Gynäkologische Endokrinologie und Fertilitätsstörungen

Disease definition

Besonderheiten und Störungen der Geschlechtsentwicklung (DSD für Disorders of Sexual Development) fallen meist erst bei der Geburt auf, andere erst in der Pubertät oder später. Oft führt das Ausbleiben der ersten Periode (Menarche) in unsere gynäkologische Sprechstunde.

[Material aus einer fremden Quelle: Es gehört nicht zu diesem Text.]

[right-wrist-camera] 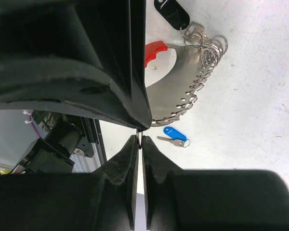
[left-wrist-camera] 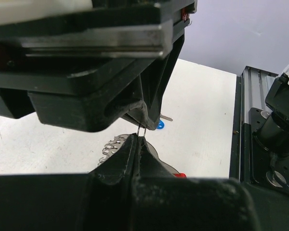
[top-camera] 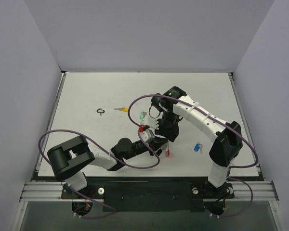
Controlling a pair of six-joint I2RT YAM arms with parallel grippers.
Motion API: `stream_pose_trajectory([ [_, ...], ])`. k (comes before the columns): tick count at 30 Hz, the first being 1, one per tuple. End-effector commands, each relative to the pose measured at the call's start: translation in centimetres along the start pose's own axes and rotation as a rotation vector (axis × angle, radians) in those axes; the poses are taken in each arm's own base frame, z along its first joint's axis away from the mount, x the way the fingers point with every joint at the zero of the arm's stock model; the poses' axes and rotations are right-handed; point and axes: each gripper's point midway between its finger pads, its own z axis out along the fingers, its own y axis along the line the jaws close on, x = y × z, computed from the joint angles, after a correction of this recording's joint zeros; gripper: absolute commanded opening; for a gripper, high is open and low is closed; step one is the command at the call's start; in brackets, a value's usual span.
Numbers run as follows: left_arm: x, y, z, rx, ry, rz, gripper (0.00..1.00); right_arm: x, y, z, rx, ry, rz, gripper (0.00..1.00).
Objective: Put the keys on the keyring
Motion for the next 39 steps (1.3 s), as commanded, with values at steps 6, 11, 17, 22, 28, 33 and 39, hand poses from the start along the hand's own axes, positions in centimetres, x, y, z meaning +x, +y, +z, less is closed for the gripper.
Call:
stream_pose_trajectory([
  [6,-10.5,-1.3,-0.2,0.026,-0.365,-0.037,0.0,0.5,0.7,-0.8,-0.014,-0.033,0.037,0.2],
  [11,-10.5,-0.7,-0.9,-0.01,-0.372,-0.069,0.0,0.5,0.8,-1.1,-0.024,-0.083,0.041,0.28],
  [17,-9.6,-0.4,-1.4,-0.026,-0.363,-0.102,0.0,0.6,0.8,-2.3,-0.01,-0.215,0.036,0.3],
  [22,-9.1,-0.4,-1.6,-0.028,-0.356,-0.109,0.0,0.6,1.0,-2.4,-0.005,-0.348,-0.006,0.34],
  [28,-9.1,-0.3,-1.8,-0.03,-0.355,-0.094,0.0,-0.2,1.5,-0.8,0.012,-0.584,-0.225,0.52],
  [33,-8.9,-0.5,-1.9,-0.02,-0.348,-0.081,0.0,-1.2,1.0,-0.1,0.025,-0.651,-0.295,0.52],
  [39,-8.8,-0.6,-2.0,-0.015,-0.345,-0.075,0.0,-2.3,-0.6,-0.3,0.041,-0.679,-0.244,0.5],
])
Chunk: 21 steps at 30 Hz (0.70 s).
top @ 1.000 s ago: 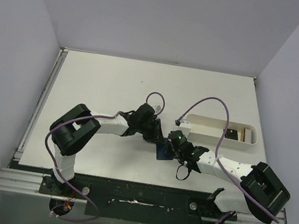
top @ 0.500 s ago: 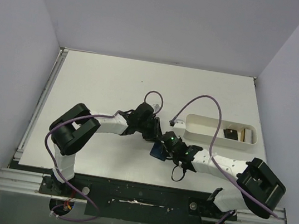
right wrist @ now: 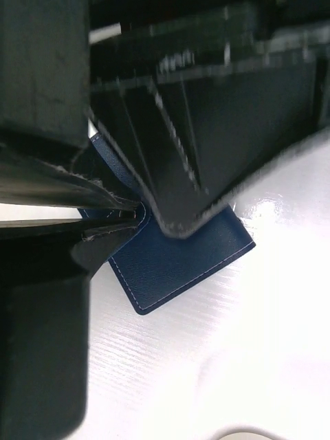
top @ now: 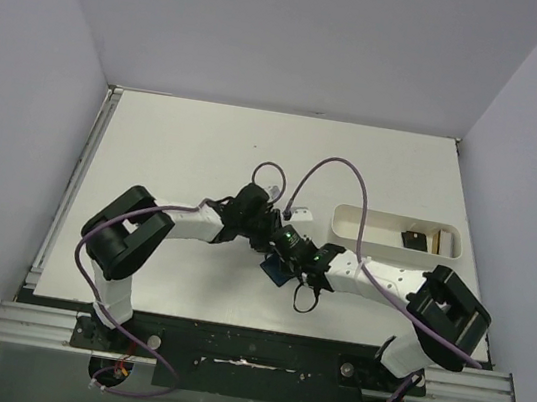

Bekannte genetische Störungen sind numerische oder strukturelle Aberrationen (Veränderungen) des X-Chromosoms (z.B. 45,X =  Ullrich-Turner-Syndrom). Liegt ein XY-Chromosomensatz vor, aber trotzdem ein normales weibliches Erscheinungsbild mit weiblicher Entwicklung der Geschlechtsorgane, handelt es sich vermutlich um eine Gonadendysgenesie ( Swyer-Syndrom) oder ein Nichtansprechen der Körperzellen auf männliche Hormone ( CAIS). Bei diesen XY-Mädchen/Frauen kann die Gebärmutter klein sein (Swyer-Syndrom) oder gar fehlen (CAIS). Jedenfalls fehlen funktionsfähige Eierstöcke. Bei XX-Mädchen mit gestörter Anlage der Keimdrüsen kann die Monatsblutung ebenfalls vollständig ausbleiben oder zunächst zwar einsetzen und dann zu einem späteren Zeitpunkt wie in den Wechseljahren wegbleiben.